> _Exercise details_:
Begin at the line below that has "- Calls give" and stop after the line that has "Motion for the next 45". Please restate only those lines, word for word.

> _Source information_:
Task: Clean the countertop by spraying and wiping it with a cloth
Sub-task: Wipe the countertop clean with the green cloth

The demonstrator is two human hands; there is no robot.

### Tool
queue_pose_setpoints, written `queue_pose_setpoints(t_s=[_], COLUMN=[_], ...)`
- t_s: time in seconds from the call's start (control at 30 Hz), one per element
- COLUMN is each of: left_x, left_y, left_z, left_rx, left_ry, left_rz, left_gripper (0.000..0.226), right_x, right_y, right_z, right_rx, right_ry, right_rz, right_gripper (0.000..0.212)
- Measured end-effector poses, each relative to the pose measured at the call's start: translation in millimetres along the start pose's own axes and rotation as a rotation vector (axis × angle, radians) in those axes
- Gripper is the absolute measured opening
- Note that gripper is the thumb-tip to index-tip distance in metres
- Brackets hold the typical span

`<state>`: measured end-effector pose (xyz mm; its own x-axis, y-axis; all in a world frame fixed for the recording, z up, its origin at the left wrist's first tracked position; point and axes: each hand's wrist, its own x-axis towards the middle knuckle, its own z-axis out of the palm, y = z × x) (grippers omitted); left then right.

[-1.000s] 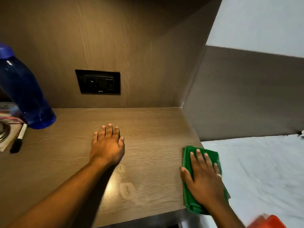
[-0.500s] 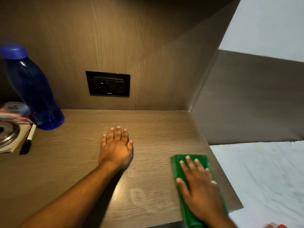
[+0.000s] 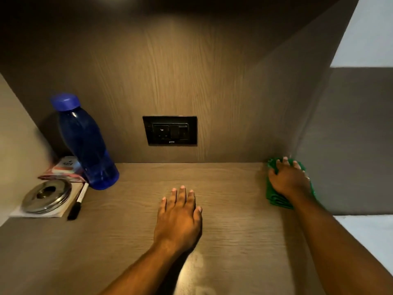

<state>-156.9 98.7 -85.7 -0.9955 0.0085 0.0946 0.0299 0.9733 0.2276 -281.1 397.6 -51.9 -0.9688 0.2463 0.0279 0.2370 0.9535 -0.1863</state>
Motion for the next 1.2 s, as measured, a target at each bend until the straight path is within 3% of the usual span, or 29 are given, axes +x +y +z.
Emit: queue_pose_setpoints(t_s=[0.13, 0.2, 0.33, 0.43, 0.53, 0.73, 0.8, 0.9, 0.97, 1.03, 1.1, 1.2], left_x=[-1, -1, 4, 3, 4, 3, 1, -16, -35, -57, -74, -79], left_y=[2, 4, 1, 0, 2, 5, 9, 17, 26, 48, 80, 109], left_z=[-1, -2, -2, -3, -5, -7, -13, -28, -32, -29, -27, -33], left_rx=[0.025, 0.016, 0.041, 0.037, 0.043, 0.025, 0.014, 0.055, 0.07, -0.02, -0.118, -0.239], left_ry=[-0.001, -0.003, -0.011, -0.008, -0.014, -0.032, -0.057, 0.033, 0.138, 0.1, -0.014, -0.15], left_rz=[0.005, -0.002, -0.008, -0.019, -0.017, -0.023, -0.027, 0.024, 0.059, 0.031, -0.015, -0.115], left_gripper=[0.063, 0.063, 0.064, 0.062, 0.062, 0.063, 0.062, 0.049, 0.041, 0.047, 0.052, 0.046], right_x=[0, -1, -23, -71, -121, -189, -205, -222, -225, -226, -225, -225], right_y=[-2, -8, -30, -57, -70, -53, -53, -38, -21, -8, -11, -26], right_z=[3, 2, 5, 14, 19, 18, 12, -7, -18, -23, -29, -34], right_rx=[0.104, 0.095, -0.083, -0.045, 0.018, 0.084, 0.244, 0.543, 0.426, 0.306, 0.327, 0.389], right_ry=[-0.011, -0.021, -0.075, -0.136, -0.17, -0.132, -0.108, 0.115, 0.269, 0.139, -0.033, -0.144], right_rz=[0.25, 0.268, -0.075, -0.43, -0.572, -0.394, -0.291, -0.014, 0.099, 0.173, 0.23, 0.304], right_gripper=[0.071, 0.071, 0.067, 0.069, 0.07, 0.068, 0.065, 0.055, 0.049, 0.043, 0.039, 0.026])
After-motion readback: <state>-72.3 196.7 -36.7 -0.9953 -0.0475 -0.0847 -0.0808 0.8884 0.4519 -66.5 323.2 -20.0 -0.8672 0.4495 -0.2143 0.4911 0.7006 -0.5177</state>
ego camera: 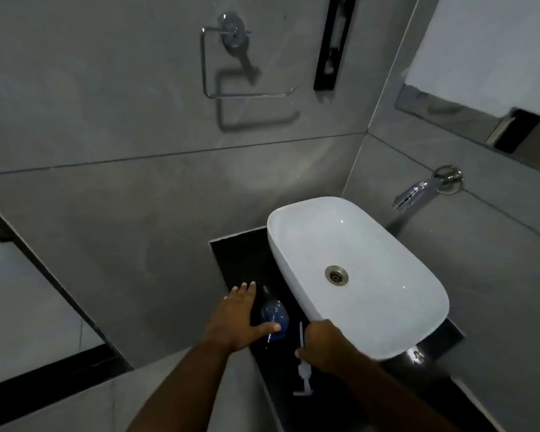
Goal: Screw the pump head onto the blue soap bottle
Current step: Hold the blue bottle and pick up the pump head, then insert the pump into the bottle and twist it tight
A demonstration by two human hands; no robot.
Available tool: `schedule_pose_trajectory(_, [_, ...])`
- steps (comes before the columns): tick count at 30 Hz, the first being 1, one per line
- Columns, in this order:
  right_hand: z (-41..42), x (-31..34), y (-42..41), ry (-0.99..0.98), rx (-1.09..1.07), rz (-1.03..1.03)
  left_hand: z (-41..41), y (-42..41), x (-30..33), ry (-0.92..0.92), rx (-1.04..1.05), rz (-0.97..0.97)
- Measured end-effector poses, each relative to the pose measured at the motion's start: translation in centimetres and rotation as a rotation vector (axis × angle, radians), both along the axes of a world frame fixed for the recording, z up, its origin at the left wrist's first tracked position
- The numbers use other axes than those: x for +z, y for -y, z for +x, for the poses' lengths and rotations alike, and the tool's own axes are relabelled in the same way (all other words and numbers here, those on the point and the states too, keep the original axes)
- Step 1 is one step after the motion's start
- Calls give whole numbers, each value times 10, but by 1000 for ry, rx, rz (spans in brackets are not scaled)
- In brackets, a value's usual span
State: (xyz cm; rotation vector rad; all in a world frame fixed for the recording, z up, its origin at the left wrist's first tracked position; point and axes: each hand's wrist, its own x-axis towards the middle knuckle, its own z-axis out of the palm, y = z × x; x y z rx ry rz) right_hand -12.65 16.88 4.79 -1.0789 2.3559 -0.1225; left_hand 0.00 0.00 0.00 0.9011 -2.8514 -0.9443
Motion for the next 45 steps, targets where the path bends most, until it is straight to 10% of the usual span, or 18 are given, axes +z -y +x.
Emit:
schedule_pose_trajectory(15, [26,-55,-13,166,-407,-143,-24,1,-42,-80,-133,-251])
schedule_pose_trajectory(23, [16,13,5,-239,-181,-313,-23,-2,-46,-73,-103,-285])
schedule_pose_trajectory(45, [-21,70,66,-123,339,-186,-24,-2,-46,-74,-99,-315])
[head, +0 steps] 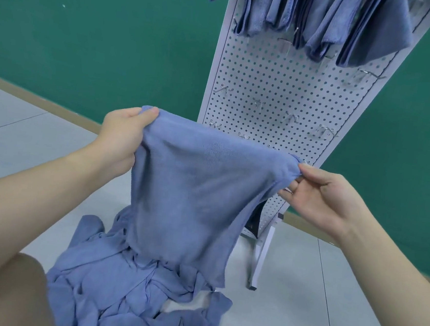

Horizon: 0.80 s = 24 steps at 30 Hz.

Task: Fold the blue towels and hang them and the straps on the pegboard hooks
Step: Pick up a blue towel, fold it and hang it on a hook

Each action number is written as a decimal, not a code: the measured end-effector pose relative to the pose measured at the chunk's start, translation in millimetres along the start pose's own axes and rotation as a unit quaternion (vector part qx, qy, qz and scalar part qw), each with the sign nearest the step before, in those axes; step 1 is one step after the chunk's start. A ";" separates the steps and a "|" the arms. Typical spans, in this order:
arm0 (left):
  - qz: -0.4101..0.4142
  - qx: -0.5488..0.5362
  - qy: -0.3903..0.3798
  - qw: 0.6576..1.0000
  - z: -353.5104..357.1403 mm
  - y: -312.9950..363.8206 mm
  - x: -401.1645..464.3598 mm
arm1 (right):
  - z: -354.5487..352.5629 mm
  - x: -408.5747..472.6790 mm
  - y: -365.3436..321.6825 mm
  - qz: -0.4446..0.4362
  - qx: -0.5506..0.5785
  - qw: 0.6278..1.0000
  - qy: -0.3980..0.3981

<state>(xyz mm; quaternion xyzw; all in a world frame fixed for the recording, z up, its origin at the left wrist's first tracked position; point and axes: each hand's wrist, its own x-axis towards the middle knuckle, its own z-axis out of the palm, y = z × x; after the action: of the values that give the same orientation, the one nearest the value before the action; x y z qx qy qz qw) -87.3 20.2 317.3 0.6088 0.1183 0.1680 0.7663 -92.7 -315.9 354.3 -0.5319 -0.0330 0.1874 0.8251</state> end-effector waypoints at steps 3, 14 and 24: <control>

> _Task solution_:
- Calls give whole numbers, each value times 10, but by 1000 for ry, rx, rz (spans in brackets are not scaled)
- In brackets, a value's usual span
State: (xyz cm; rotation vector rad; all in a world frame fixed for the recording, z up, its origin at the left wrist's first tracked position; point and axes: each hand's wrist, its own x-axis towards the middle knuckle, its own z-axis out of the palm, y = z × x; x y z rx ry rz) right_hand -12.65 16.88 4.79 -1.0789 2.3559 -0.1225; left_hand 0.00 0.00 0.00 0.9011 -2.8514 -0.9443
Motion for the next 45 steps, targets where the path bends most, until it is straight to 10% of the usual span, or 18 are given, axes +z -y +x.

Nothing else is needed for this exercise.